Though Councilwoman Karen Thurman stated “I have to admit it’s probably the most entertaining presentation we’ve ever had,” Tim Enloe’s request for a sewer extension to compensate for noise pollution on his property was denied.
A Milton resident for most of his life, Enloe argued the noise pollution from Milton High School’s band practices robbed him and his family of the “peace and quiet” they’ve known. He cited rumbling floors and windows for four hours or more a day.
He presented his grievances to city council, on Monday June 14, via a ten minute video entitled “Silence for Sewers.” In the introduction, Enloe stated “What about the peace and quiet that came with our property that no longer exists?"
Then in bold underlined words, “Equal Treatment” flashed before the screen followed by “What is Noise Pollution?” also bold and underlined. Subsequently, the display offered two quotes: “Noise pollution is unwanted human-created sound that has the effect of being annoying, distracting, painful, or physically harmful.” And quoted from www.noiseoff.org: “People continuously exposed to noise experience hearing loss, elevated stress levels, mood swings, hypertension, depression, lost sleep and productivity.”
MONTANA’S BAR AND GRILL GOT THE SHAFT?
Enloe followed up with how Milton City Council intervened on behalf of resident’s for the excessive noise coming from Montana’s Bar & Grill. “After numerous field trips to Montana’s and $80,000 spent on sound-proofing equipment by the owner, Charles Eubank, the issue was resolved.”
The video showed Enloe dressed as a woman with “Star Wars” music in the background, and she said “We’re going to buy your land for a school,” while holding a gun to a man’s head.
“Since then, life on Bethany has been filled with traffic, trash, and noise,” Enloe said.
The presentation also cited numerous properties being sold in Milton courtesy of Realtor.com:
15385 Tullgean Drive / Milton / 7 acres“Enjoy the serenity and solitude of seven acres.”
15625 Tullgean Drive / Milton / 8.58 acres“Tranquil Equestrian Estate with pastures.”
16450 Hopewell Rd. / Milton / 1.79 acres“Tranquility & charm”
1530 Birmingham Road / Milton / 1.67 acres“Opportunity for sanctuary...”

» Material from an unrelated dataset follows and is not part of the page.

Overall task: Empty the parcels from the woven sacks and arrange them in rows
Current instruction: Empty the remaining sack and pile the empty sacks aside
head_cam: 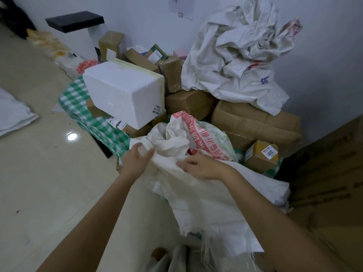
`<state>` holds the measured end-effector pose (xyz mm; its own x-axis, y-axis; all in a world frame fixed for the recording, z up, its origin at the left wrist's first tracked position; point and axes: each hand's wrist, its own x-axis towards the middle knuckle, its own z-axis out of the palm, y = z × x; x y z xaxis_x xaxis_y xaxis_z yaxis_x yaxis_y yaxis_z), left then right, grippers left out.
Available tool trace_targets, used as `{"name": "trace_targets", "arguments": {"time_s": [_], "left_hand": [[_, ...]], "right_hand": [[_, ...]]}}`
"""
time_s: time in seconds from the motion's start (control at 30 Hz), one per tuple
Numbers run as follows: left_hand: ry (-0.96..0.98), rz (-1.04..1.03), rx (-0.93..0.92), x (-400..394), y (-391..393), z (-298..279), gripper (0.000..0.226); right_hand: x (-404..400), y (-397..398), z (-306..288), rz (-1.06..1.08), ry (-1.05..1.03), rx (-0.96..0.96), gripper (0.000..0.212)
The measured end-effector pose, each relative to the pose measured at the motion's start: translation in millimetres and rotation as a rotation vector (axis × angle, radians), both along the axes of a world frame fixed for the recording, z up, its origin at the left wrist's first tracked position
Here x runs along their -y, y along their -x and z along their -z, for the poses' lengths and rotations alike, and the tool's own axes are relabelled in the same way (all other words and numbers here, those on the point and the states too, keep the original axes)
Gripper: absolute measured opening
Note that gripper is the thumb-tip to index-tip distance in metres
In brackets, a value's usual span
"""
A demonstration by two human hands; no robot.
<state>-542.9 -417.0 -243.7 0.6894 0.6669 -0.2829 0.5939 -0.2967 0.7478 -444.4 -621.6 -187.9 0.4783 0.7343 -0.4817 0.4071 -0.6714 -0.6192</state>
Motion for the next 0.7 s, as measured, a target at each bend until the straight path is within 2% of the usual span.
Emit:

“It’s obvious to see that “quiet” is a selling point when it comes to purchasing acreage in Milton,” grumbled Enloe.
Milton Mayor Joe Lockwood questioned the validity for sewers on the property due to a noise problem. And Enloe assured him “I wouldn’t be here if it wasn’t for the noise.”
“If I were to sell I’d have to disclose the noise. And people may not want to purchase it. So what I’m trying to do is because of my loss due to the noise, compensate for it here (meaning sewers).”
Lockwood explained that a city’s growth “is just part of life.” He continued, “What was fifteen or sixteen years ago is not what is today. I understand where you’re coming from, though.”
To which Enloe responded, “I don’t think you guys realize how bad it is. We didn’t move to the school, the school moved to us. The band sometimes plays from eight o’clock in the morning until eleven at night. And we have to leave the house.”
“I would agree with a lot of what you said, Joe” Enloe persisted. “But, honestly, the noise you hear ain’t like what we got. We’ve been robbed of our peace and quiet. For us, you killed half of the reason for living here. And nobody stepped forward for us. Nobody’s doing anything.” Enloe then added, “It’s hell!”
Councilman Joe Longoria weighed in: “I’m trying to understand. Your presentation makes a couple of assumptions. One asking for equal treatment under the law and that implies that somehow we’re not providing you equal treatment. I’m searching for what it is you’re looking for. You’re also somehow implying that we’re not taking action on the noise issue. I don’t know what action we can take.”
Enloe responded with “I want ya’ll to go meet with the Board of Education and work out something that they’ll compromise on. They might have the power, but that doesn’t mean we have to say ‘I’m not going to try.’ Go to them and say ‘You’re making people miserable around here.’”
The matter involving Montana’s resurfaced again. “In the one case [Montana’s Bar And Grill] we had jurisdiction. In the other we don’t. The Board of Education doesn’t look at the City of Milton in any different light than you -- a resident. So, if you want us to band together and write a letter to the Board of Education that’s certainly something we can do,” Longoria said.
Lockwood then suggested meeting with the new principal of Milton High School and talking to the Board of Education in an attempt to alleviate the situation.
Enloe concluded his argument by saying “I’ve begged and pleaded with a lot of you guys for five years. Let’s stick to the issue. Let’s make it happen, and move on.”
No timeline was established to address Enloe’s plea.